I don't have answers but I don't like the way the whole thing was handled and it's nigh impossible to have meaningful discussion of that with anyone anywhere on the Internet.

And given the lack of quality discussion, it's impossible to develop a good framework for how to even see the problem space.

My marriage was a case of opposites attract and we were once shopping for a bookcase and I hated the bookcase he wanted and he hated the bookcase I wanted. So I finally had the sense to ask why he liked it.

I wanted something pretty. He wanted something sturdy that wouldn't collapse under the weight of the books.

Armed with this information, it was possible to find a bookcase we both liked.

Decades later, most internet discussion seems to still be stuck in that space before I asked that question where we both thought the other person was clearly an idiot. Only I don't know how to get past it online.


"...we were once shopping for a bookcase and I hated the bookcase he wanted and he hated the bookcase I wanted. So I finally had the sense to ask why he liked it"

"Decades later, most internet discussion seems to still be stuck in that space before I asked that question where we both thought the other person was clearly an idiot. Only I don't know how to get past it online."

Thank you


>This forms the basis for arguments that additional regulation of high-risk biological research is unnecessary >such research just killed ~30M people. It was a lab leak.. I should know. The Chinese government has admitted it in secret and let's say they have made agreements to make affected nations whole, behind closed doors and with diplomacy. This in turn has trickled into media and social media indirectly and directly from China inducements, making sure that the lab leak theory is both underplayed and framed in a "we can't know for sure" light. Textbook water muddying where all sides have something to gain. If it's any consolation the party responsible for screwing up and killing more people than Hitler, Genghis Khan, and Stalin combined.... they have been dealt with appropriately by China


How is Substack blog authority here?


Substack is an openly-available hosting platform with almost zero editorial standards, so I'm not sure why anyone would consider it to have "authority"? It's like asking which brand of ballpoint pen writes the most trustworthy content.

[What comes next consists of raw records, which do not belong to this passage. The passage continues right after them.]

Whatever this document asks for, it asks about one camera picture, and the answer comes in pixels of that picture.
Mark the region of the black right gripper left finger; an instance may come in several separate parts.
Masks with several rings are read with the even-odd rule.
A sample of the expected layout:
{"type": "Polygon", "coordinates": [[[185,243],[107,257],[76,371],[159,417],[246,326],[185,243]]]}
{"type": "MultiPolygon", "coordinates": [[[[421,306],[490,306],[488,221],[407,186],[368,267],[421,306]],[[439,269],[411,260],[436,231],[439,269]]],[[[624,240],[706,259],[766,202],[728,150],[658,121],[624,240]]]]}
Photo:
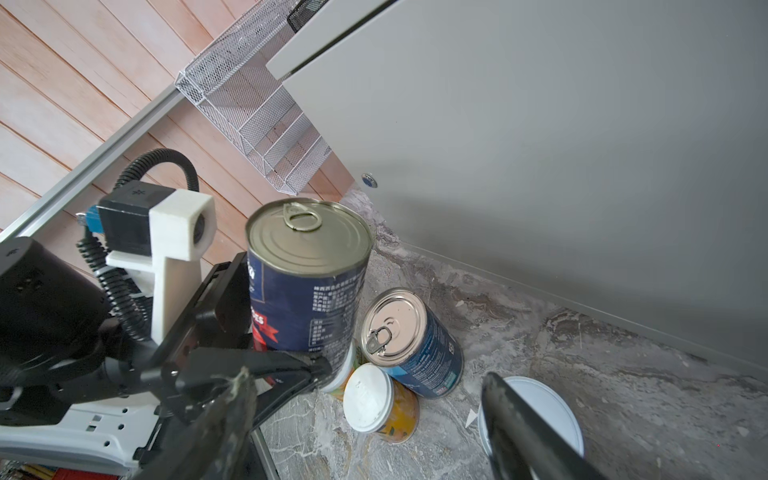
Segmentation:
{"type": "Polygon", "coordinates": [[[243,368],[227,389],[139,479],[256,479],[258,453],[251,431],[257,406],[256,379],[243,368]]]}

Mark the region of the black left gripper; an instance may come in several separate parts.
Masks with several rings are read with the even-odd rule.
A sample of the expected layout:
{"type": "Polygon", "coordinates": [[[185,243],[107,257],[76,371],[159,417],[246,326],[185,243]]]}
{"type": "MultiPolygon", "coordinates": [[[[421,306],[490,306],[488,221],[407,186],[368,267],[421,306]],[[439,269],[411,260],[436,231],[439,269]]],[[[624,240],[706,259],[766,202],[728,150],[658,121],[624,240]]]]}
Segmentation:
{"type": "Polygon", "coordinates": [[[109,307],[36,240],[2,243],[2,425],[57,425],[75,404],[151,393],[184,423],[242,398],[258,428],[332,378],[319,353],[238,349],[250,326],[244,252],[212,268],[160,344],[132,339],[109,307]]]}

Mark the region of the dark blue tomato can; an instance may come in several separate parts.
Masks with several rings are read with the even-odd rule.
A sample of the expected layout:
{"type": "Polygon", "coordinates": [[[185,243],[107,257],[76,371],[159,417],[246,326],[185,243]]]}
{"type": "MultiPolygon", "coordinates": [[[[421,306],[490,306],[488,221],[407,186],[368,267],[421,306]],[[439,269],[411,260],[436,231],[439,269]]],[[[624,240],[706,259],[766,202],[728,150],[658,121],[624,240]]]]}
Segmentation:
{"type": "Polygon", "coordinates": [[[347,207],[312,198],[263,205],[245,228],[255,350],[345,362],[375,239],[347,207]]]}

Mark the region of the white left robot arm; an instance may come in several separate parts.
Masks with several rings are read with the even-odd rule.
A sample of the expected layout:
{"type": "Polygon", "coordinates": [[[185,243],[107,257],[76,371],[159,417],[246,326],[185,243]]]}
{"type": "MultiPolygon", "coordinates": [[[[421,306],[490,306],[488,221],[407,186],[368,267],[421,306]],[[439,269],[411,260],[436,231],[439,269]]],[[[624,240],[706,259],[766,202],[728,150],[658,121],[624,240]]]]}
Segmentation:
{"type": "Polygon", "coordinates": [[[1,245],[1,454],[135,479],[255,479],[253,431],[329,378],[328,361],[257,352],[246,262],[140,260],[156,320],[40,243],[1,245]]]}

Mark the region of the blue soup can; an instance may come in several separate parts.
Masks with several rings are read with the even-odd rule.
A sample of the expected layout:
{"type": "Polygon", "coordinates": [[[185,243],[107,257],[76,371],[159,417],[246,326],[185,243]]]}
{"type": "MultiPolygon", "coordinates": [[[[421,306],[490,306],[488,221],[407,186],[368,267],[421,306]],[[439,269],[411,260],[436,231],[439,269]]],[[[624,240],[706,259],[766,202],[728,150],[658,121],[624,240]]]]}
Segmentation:
{"type": "Polygon", "coordinates": [[[370,363],[423,398],[444,397],[460,381],[464,357],[458,341],[408,289],[387,290],[373,301],[359,342],[370,363]]]}

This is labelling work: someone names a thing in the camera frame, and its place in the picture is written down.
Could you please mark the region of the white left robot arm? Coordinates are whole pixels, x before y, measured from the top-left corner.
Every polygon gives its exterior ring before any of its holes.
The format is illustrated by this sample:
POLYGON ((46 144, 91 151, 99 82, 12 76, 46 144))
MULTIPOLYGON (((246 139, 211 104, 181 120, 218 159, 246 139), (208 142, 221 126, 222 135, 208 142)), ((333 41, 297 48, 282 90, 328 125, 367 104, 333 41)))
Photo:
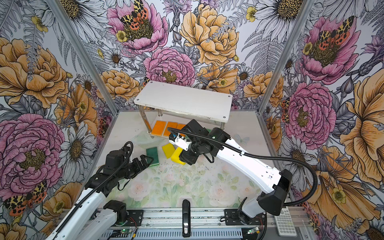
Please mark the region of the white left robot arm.
POLYGON ((80 198, 48 236, 49 240, 96 240, 113 225, 128 220, 126 204, 110 200, 101 210, 110 192, 123 179, 131 180, 147 169, 154 158, 140 155, 131 159, 133 147, 111 151, 106 163, 88 180, 80 198))

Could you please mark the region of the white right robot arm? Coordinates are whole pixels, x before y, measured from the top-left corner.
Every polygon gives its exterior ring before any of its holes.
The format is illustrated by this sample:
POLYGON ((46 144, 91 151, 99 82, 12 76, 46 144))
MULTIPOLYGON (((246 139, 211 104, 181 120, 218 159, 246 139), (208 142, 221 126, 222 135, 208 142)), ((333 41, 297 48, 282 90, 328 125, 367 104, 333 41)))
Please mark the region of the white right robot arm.
POLYGON ((254 218, 260 213, 280 215, 290 189, 293 175, 288 170, 278 170, 252 157, 228 133, 220 128, 208 131, 196 120, 191 120, 182 129, 168 129, 170 143, 182 149, 180 160, 189 165, 203 155, 210 163, 221 159, 251 179, 261 193, 252 199, 245 198, 240 214, 254 218))

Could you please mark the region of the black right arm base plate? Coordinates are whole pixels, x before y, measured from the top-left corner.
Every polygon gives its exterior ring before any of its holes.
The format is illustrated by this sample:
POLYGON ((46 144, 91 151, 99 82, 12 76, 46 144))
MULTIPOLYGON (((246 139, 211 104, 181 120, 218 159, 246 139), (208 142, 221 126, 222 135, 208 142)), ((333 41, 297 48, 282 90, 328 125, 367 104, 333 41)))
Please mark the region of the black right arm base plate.
POLYGON ((224 216, 221 218, 221 222, 224 222, 227 226, 261 226, 266 224, 266 220, 266 214, 261 213, 254 218, 250 218, 237 209, 224 209, 224 216))

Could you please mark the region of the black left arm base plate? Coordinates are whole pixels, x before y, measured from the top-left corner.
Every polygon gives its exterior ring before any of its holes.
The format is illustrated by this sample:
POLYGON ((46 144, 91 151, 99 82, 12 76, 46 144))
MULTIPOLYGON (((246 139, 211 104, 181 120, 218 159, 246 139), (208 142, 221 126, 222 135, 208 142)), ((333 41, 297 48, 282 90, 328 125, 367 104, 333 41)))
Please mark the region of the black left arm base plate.
POLYGON ((123 227, 141 227, 144 218, 144 210, 126 210, 122 218, 123 227))

I linked to that article because I read its content, and I believe that content to be correct. If you're looking to go by prestige instead of content, then the authors and signers are professors of molecular biology and adjacent fields, many from highly-ranked universities.

The Cell authors think SARS-CoV-2 arose naturally, beyond any reasonable doubt. The Biosafety Now authors think there's a possibility that SARS-CoV-2 arose from a research accident, and that tighter regulation of enhanced potential pandemic pathogens is therefore required. These are directly opposing views, on a question that may correspond to millions of past deaths, and yet more in future. What do you think?